**EXERCISE INSTRUCTIONS**
All lines from the one with "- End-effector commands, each" to the end of the listing below are to be transcribed exactly; both end lines are included, and no other lines are.

**SOURCE DATA**
--------------------
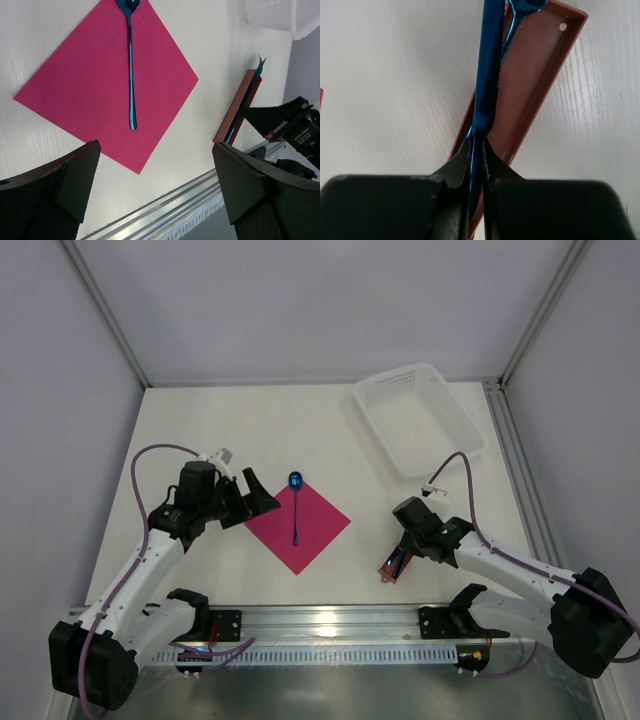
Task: Place the utensils on the paper napkin and roll it up
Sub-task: Pick up the utensils from the container.
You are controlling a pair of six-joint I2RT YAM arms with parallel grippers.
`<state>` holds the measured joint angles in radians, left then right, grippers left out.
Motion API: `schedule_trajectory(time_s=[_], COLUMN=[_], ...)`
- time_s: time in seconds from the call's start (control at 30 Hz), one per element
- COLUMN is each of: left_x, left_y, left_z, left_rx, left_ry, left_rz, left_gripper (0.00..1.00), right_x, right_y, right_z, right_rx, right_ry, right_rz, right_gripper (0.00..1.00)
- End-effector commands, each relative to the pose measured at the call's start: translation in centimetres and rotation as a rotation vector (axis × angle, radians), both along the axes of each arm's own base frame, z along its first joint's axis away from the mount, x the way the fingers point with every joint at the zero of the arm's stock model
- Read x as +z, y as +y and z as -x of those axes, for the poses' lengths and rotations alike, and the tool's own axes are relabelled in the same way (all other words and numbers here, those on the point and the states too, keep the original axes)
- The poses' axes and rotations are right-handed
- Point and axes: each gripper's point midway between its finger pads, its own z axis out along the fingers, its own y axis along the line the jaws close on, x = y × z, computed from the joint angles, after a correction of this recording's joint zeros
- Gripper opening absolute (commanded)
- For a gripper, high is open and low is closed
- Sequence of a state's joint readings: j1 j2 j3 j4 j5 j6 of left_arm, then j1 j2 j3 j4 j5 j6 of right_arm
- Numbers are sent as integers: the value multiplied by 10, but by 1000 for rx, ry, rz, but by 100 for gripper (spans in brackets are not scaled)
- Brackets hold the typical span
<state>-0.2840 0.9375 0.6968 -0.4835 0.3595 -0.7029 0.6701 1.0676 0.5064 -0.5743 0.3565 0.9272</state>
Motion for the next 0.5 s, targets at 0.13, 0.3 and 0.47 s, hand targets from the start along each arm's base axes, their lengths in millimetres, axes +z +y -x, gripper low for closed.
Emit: schedule_trajectory(time_s=[0.13,0.3,0.47], left_x=[16,16,13], left_y=[-1,0,0], left_z=[-5,-6,-4], left_rx=[4,5,7], left_ry=[-46,-46,-38], left_rz=[9,9,6], left_gripper=[100,99,99], right_x=[8,14,8], right_y=[-5,-6,-9], right_z=[-8,-8,-5], right_rx=[29,32,22], right_ry=[-57,-67,-46], right_rz=[27,34,48], right_gripper=[4,4,4])
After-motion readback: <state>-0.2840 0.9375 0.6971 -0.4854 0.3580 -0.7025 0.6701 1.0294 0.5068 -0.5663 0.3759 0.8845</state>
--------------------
**YOUR RESPONSE**
- End-effector commands, each relative to the pose measured at the call's start: translation in centimetres and rotation as a rotation vector (axis × angle, radians), both along the axes of each arm's own base frame, z along its first joint's axis away from the mount, x the way the fingers point with every joint at the zero of the arm's stock model
- Read x as +z, y as +y and z as -x of those axes, for the poses' lengths and rotations alike, and the tool's own axes are relabelled in the same way (all other words and numbers here, those on the point and the states too, keep the original axes)
- The poses' axes and rotations are right-handed
- Point and axes: each gripper's point midway between its finger pads, its own z axis out along the fingers, its own y axis along the line the jaws close on, x = y × z, computed from the joint angles, after a correction of this recording's joint zeros
- Gripper opening absolute (commanded)
- For a gripper, high is open and low is closed
- Sequence of a state's joint readings: j1 j2 j3 j4 j5 j6 of left_arm, then j1 j2 j3 j4 j5 j6 of right_arm
- Numbers are sent as integers: the value multiplied by 10, but by 1000 for rx, ry, rz, but by 100 for gripper (spans in brackets are not scaled)
- Brackets hold the typical span
<state>-0.2840 0.9375 0.6968 -0.4835 0.3595 -0.7029 0.6701 1.0676 0.5064 -0.5743 0.3565 0.9272</state>
Motion for the next 0.5 s, targets at 0.13, 0.3 and 0.47 s, hand targets from the start along each arm's base axes, their lengths in millimetres, axes +z +y -x, gripper low for closed.
Emit: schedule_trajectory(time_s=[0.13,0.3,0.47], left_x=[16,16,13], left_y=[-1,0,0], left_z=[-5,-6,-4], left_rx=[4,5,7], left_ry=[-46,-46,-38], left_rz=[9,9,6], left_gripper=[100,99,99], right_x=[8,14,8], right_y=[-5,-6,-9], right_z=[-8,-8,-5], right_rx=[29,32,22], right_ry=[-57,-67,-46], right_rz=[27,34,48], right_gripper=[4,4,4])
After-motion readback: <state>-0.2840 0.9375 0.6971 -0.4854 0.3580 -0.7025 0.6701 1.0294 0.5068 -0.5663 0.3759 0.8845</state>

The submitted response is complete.